# [Exercise details]
Write out all of the data exactly as it appears.

# [Material for this exercise]
★ ★ ★ ★ ★

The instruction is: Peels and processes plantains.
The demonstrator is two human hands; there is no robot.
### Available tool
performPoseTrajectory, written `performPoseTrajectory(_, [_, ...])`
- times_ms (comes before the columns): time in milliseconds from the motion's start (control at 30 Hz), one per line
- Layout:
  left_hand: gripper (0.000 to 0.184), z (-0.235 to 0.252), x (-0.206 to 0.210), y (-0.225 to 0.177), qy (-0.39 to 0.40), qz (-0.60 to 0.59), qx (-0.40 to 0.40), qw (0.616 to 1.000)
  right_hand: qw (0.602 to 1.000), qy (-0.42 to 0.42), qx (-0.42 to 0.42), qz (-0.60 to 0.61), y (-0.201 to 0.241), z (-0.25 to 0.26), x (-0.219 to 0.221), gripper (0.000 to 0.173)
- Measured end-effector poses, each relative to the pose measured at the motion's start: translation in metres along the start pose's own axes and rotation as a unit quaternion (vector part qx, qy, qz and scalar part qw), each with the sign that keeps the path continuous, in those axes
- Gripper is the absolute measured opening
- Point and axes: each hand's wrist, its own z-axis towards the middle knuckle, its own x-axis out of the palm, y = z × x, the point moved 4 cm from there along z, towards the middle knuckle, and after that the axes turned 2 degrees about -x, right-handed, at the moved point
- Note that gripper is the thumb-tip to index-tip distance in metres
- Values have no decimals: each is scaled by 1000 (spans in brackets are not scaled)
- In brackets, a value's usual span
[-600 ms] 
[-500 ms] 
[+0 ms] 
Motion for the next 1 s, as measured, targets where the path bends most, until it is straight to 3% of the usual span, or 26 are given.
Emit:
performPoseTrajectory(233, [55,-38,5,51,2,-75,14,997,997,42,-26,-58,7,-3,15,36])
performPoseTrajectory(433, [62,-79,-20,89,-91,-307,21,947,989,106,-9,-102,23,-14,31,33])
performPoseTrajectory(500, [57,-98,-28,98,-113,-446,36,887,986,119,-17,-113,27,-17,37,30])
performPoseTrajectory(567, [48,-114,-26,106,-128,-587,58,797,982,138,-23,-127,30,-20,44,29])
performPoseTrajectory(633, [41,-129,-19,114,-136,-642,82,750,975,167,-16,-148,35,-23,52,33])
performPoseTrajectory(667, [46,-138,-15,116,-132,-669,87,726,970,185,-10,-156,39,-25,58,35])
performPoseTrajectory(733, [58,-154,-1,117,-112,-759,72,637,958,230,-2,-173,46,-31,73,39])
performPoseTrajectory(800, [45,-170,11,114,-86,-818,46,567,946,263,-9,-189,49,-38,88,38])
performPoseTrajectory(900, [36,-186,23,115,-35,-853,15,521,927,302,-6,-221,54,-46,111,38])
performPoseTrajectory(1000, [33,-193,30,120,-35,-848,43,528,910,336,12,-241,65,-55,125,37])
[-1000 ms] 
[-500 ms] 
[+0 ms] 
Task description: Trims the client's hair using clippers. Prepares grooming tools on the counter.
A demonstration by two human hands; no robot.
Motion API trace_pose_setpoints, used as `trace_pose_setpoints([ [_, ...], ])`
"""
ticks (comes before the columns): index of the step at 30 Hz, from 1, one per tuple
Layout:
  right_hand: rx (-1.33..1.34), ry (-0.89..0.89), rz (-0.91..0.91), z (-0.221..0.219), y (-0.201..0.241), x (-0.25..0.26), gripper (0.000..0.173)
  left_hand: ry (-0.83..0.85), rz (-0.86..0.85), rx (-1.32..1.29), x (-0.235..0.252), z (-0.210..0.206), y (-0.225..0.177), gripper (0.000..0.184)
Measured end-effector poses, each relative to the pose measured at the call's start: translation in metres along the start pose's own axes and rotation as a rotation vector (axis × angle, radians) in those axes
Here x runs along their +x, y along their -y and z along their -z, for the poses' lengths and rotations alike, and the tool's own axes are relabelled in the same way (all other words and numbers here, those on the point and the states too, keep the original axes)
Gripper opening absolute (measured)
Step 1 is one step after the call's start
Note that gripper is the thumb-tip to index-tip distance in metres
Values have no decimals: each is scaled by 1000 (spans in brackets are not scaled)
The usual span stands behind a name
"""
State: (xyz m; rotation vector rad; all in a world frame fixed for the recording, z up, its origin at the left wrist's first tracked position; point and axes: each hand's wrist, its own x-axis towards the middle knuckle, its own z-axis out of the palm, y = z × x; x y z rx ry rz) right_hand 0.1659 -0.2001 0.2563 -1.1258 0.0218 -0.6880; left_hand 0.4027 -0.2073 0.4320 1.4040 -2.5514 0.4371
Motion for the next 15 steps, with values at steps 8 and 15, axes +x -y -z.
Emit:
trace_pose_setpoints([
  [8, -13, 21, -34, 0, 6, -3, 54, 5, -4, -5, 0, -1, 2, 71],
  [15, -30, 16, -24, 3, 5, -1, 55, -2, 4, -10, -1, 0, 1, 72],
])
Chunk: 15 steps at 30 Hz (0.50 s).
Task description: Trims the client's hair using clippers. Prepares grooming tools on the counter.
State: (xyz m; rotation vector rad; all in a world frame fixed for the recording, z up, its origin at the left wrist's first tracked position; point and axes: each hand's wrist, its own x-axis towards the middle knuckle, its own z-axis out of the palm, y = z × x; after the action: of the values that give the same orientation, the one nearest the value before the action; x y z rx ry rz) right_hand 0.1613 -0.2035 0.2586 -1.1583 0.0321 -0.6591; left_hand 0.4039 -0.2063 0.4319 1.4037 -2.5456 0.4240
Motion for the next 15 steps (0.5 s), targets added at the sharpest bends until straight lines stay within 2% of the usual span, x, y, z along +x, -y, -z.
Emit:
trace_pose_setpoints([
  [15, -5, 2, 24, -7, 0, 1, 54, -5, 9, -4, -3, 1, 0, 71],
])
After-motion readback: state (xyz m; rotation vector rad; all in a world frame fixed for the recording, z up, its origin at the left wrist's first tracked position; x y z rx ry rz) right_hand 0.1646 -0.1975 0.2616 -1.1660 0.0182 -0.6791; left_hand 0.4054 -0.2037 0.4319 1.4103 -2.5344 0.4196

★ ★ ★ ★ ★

# [Output of the task]
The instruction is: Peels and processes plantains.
The demonstrator is two human hands; there is no robot.
### Available tool
performPoseTrajectory, written `performPoseTrajectory(_, [_, ...])`
- times_ms (comes before the columns): time in milliseconds from the motion's start (control at 30 Hz), one per line
- Layout:
  left_hand: gripper (0.000 to 0.184), z (-0.235 to 0.252), x (-0.206 to 0.210), y (-0.225 to 0.177), qy (-0.39 to 0.40), qz (-0.60 to 0.59), qx (-0.40 to 0.40), qw (0.616 to 1.000)
  right_hand: qw (0.602 to 1.000), qy (-0.42 to 0.42), qx (-0.42 to 0.42), qz (-0.60 to 0.61), y (-0.201 to 0.241), z (-0.25 to 0.26), x (-0.219 to 0.221), gripper (0.000 to 0.173)
- Measured end-effector poses, each relative to the pose measured at the motion's start: translation in metres along the start pose's own axes and rotation as a unit quaternion (vector part qx, qy, qz and scalar part qw), each with the sign that keeps the path continuous, in those axes
- Gripper is the absolute measured opening
- Point and axes: each hand's wrist, its own z-axis towards the middle knuckle, its own x-axis out of the palm, y = z × x, the point moved 4 cm from there along z, towards the middle knuckle, and after that the axes turned 2 degrees about -x, right-handed, at the moved point
- Note that gripper is the thumb-tip to index-tip distance in metres
- Values have no decimals: each is scaled by 1000 (spans in brackets are not scaled)
- In brackets, a value's usual span
[-600 ms] 
[-500 ms] 
[+0 ms] 
Motion for the next 1 s, as measured, targets where the path bends most, until it is straight to 3% of the usual span, or 26 are given.
Emit:
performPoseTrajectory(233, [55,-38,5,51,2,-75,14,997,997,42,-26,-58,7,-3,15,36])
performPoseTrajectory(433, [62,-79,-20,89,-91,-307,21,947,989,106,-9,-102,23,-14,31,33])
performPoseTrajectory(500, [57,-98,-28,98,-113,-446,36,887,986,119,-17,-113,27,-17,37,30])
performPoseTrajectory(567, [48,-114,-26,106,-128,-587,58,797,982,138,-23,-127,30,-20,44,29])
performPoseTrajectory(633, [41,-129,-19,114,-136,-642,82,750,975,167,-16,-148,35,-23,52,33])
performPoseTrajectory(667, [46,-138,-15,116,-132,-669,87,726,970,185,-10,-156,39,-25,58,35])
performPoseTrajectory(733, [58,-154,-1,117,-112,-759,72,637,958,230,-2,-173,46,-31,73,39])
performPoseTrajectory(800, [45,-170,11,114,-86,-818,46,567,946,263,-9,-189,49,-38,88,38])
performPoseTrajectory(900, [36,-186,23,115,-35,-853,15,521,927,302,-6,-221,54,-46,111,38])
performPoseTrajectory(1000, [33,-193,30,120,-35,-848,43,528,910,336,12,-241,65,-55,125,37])
[-1000 ms] 
[-500 ms] 
[+0 ms] 
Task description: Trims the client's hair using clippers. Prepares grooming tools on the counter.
A demonstration by two human hands; no robot.
Motion API trace_pose_setpoints, used as `trace_pose_setpoints([ [_, ...], ])`
"""
ticks (comes before the columns): index of the step at 30 Hz, from 1, one per tuple
Layout:
  right_hand: rx (-1.33..1.34), ry (-0.89..0.89), rz (-0.91..0.91), z (-0.221..0.219), y (-0.201..0.241), x (-0.25..0.26), gripper (0.000..0.173)
  left_hand: ry (-0.83..0.85), rz (-0.86..0.85), rx (-1.32..1.29), x (-0.235..0.252), z (-0.210..0.206), y (-0.225..0.177), gripper (0.000..0.184)
Measured end-effector poses, each relative to the pose measured at the call's start: translation in metres along the start pose's own axes and rotation as a rotation vector (axis × angle, radians) in those axes
Here x runs along their +x, y along their -y and z along their -z, for the poses' lengths and rotations alike, and the tool's own axes are relabelled in the same way (all other words and numbers here, those on the point and the states too, keep the original axes)
Gripper opening absolute (measured)
Step 1 is one step after the call's start
Note that gripper is the thumb-tip to index-tip distance in metres
Values have no decimals: each is scaled by 1000 (spans in brackets are not scaled)
The usual span stands behind a name
"""
State: (xyz m; rotation vector rad; all in a world frame fixed for the recording, z up, its origin at the left wrist's first tracked position; point and axes: each hand's wrist, its own x-axis towards the middle knuckle, its own z-axis out of the palm, y = z × x; x y z rx ry rz) right_hand 0.1659 -0.2001 0.2563 -1.1258 0.0218 -0.6880; left_hand 0.4027 -0.2073 0.4320 1.4040 -2.5514 0.4371
Motion for the next 15 steps, with values at steps 8 and 15, axes +x -y -z.
Emit:
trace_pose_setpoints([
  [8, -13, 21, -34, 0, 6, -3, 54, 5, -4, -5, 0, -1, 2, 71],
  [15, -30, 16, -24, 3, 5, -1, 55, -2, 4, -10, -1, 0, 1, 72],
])
Chunk: 15 steps at 30 Hz (0.50 s).
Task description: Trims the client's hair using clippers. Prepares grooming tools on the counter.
State: (xyz m; rotation vector rad; all in a world frame fixed for the recording, z up, its origin at the left wrist's first tracked position; point and axes: each hand's wrist, its own x-axis towards the middle knuckle, its own z-axis out of the palm, y = z × x; after the action: of the values that give the same orientation, the one nearest the value before the action; x y z rx ry rz) right_hand 0.1613 -0.2035 0.2586 -1.1583 0.0321 -0.6591; left_hand 0.4039 -0.2063 0.4319 1.4037 -2.5456 0.4240
Motion for the next 15 steps (0.5 s), targets added at the sharpest bends until straight lines stay within 2% of the usual span, x, y, z along +x, -y, -z.
Emit:
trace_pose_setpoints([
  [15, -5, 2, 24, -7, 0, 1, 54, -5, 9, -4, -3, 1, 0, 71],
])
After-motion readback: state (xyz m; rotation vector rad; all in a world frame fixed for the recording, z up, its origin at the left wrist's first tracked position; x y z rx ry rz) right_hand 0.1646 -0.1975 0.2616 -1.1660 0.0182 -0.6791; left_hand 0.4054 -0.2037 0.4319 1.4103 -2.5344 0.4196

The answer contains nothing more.